What you are asked to do: As the answer, give a copy of each line below that includes the word "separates".

The data:
-*-*-
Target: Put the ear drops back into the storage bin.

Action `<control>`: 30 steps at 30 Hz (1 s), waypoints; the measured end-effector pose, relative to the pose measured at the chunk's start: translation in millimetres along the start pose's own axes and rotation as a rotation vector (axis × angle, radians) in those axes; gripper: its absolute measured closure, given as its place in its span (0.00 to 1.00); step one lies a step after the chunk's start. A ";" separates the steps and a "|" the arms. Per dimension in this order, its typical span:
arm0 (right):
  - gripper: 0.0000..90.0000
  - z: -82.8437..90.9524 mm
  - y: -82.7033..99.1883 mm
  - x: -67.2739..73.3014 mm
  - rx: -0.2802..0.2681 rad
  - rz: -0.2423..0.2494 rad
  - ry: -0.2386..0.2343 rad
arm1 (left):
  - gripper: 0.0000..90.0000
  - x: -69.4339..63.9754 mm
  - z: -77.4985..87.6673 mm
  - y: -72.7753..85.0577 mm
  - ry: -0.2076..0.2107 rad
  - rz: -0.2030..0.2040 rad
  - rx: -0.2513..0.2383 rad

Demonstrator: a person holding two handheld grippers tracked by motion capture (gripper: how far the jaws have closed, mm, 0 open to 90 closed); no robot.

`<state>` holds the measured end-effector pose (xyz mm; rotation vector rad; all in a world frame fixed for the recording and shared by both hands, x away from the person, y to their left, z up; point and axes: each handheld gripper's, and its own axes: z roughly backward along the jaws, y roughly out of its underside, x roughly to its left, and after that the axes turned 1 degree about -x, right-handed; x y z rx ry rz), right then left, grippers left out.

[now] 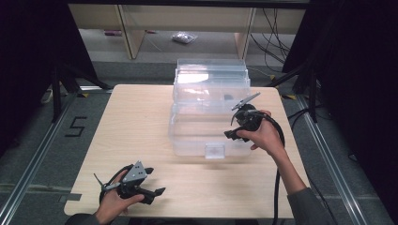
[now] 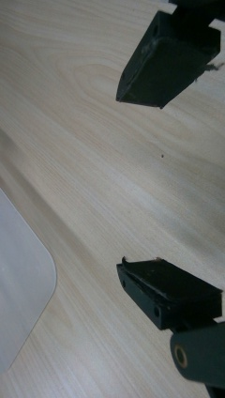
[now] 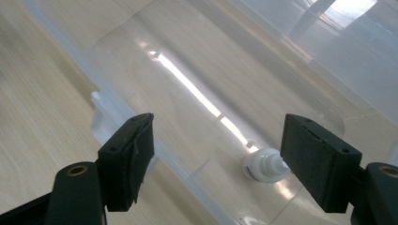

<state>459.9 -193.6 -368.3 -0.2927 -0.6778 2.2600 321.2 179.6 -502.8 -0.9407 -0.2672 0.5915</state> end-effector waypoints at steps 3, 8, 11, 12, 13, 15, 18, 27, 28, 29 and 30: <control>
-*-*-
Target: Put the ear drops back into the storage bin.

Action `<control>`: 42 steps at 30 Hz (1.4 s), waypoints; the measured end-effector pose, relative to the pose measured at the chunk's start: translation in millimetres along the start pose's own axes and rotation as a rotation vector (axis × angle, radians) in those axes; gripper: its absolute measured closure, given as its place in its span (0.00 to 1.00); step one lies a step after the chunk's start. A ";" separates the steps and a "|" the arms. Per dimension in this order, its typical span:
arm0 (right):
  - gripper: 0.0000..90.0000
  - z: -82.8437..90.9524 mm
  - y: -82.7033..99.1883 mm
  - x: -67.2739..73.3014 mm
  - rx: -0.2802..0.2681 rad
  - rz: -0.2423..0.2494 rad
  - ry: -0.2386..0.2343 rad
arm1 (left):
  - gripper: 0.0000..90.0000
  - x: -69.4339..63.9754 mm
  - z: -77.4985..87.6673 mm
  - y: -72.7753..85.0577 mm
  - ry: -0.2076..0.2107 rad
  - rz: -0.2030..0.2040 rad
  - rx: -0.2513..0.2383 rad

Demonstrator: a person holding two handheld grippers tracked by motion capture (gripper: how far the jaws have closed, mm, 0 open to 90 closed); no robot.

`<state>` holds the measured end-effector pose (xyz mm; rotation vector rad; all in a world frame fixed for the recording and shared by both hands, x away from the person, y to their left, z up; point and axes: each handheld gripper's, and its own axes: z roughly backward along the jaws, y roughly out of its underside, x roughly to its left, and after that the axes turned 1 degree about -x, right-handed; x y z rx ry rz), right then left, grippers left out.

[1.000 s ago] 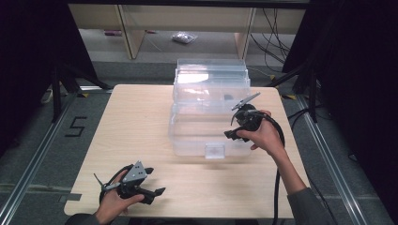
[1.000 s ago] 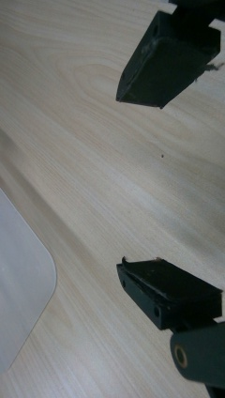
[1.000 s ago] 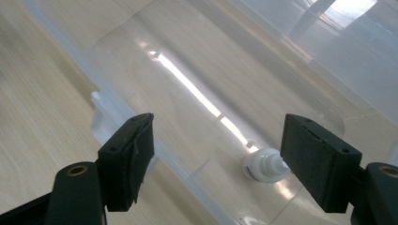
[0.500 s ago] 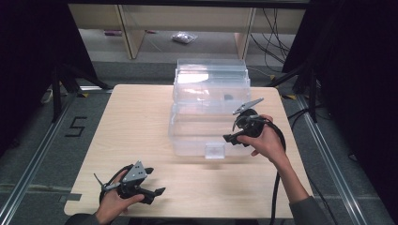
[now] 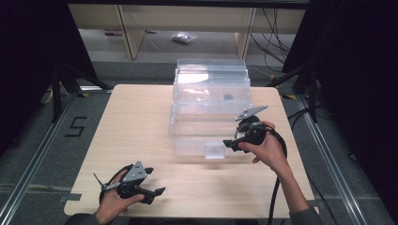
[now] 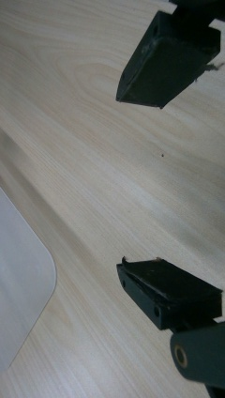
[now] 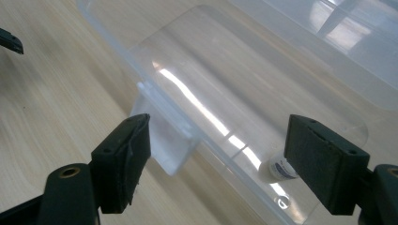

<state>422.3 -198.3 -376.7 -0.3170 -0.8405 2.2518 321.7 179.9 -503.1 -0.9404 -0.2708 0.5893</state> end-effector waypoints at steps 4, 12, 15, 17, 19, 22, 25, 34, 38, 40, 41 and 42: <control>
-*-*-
Output for this task:
Action `<control>`: 30 steps at 30 Hz (1 s), waypoints; the measured end-effector pose, relative to the pose measured at the chunk's start: translation in millimetres along the start pose's own axes and rotation as a rotation vector (axis × angle, radians) in those axes; gripper: its absolute measured closure, given as its place in its span (0.00 to 1.00); step one lies a step after the chunk's start. A ";" separates the steps and a "|" the arms. Per dimension in this order, its typical span:
Action `<control>`: 42 steps at 30 Hz (1.4 s), waypoints; the measured end-effector pose, relative to the pose measured at the chunk's start: translation in millimetres along the start pose's own axes and rotation as a rotation vector (axis × angle, radians) in those axes; gripper: its absolute measured closure, given as its place in its span (0.00 to 1.00); step one lies a step after the chunk's start. A ";" separates the steps and a "|" the arms. Per dimension in this order, its typical span:

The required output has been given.